The Black Panther star's longtime agent Michael Greene revealed that Boseman, who passed away on 28 August after a four-year battle with colon cancer, refused to participate in the movie, which was also set to star Tessa Thompson, as it would negatively portray Black people.
"I remember him and Tessa were offered a movie, it was about two slaves, and he was like, 'I do not want to perpetuate slavery,'" Greene wrote in an emotional op-ed for The Hollywood Reporter. "It was like, 'We're not going to keep perpetuating the stereotypes,' and that's why he wanted to show men of strength and character."
Greene also detailed an incident on the set of long-running U.S. soap opera All My Children - when Boseman was fired after refusing to play up to more Black stereotypes.
"After Chad's first script, they literally said, 'Oh, here's your next script, and your mother's a crackhead and your father left.' And he goes, 'I'm not playing those images,' and he went into the writers' room, and they fired him," he recalled.
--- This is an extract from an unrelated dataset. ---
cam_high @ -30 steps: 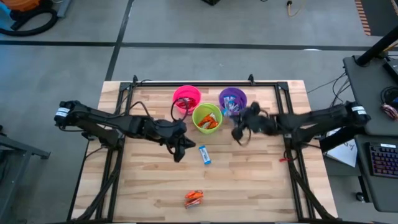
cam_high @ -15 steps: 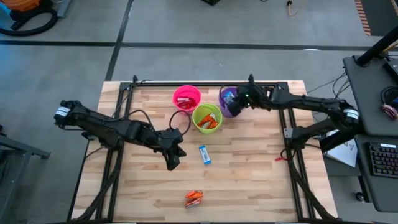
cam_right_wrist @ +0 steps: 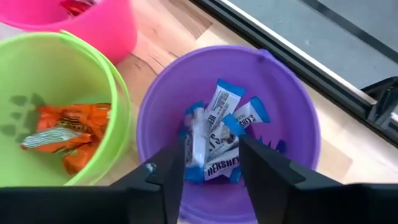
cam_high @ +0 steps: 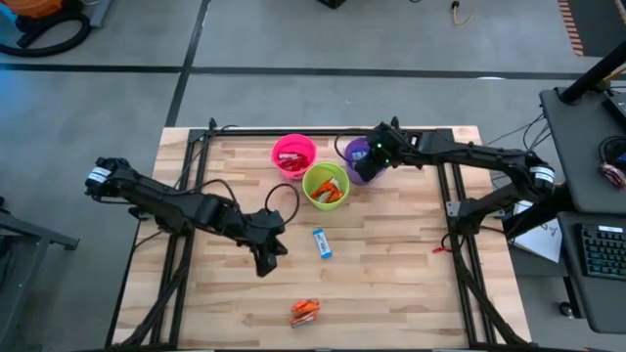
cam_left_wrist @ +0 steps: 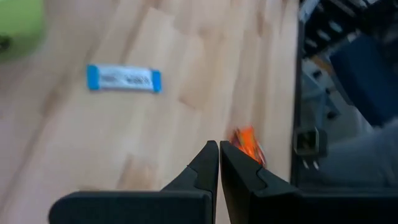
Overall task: Sort candy
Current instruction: Put the orange candy into the green bin
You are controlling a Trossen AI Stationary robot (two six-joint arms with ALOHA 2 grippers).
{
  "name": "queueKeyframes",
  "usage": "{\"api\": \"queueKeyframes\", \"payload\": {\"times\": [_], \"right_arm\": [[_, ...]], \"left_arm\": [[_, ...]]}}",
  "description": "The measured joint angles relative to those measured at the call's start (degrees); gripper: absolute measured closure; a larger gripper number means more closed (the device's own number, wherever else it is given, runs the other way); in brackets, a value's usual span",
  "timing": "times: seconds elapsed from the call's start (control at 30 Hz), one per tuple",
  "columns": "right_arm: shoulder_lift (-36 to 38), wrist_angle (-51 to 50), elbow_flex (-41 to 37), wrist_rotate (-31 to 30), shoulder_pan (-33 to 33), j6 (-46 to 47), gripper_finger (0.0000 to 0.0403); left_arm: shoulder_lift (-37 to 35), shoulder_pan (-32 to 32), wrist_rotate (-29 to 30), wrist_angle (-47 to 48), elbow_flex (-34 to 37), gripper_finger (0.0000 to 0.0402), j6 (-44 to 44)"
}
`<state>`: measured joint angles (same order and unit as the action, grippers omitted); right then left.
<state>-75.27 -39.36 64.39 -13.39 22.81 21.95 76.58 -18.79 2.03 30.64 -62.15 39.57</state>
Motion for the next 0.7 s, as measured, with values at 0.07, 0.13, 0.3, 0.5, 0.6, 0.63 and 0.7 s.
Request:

He explained that the 43-year-old actor wanted to bring light and joy to his movies and was never tempted to star in a gritty drama or bleak historical epic.
"It was always about bringing light. That's why we never did really dark movies or movies that were just people shooting everybody and perpetuating darkness," Greene continued. "He accomplished so much, and all while he was fighting the darkness, literally... Until the last couple of days of his life, he was fighting it."
Greene was one of the few people who knew about Boseman's secret cancer battle.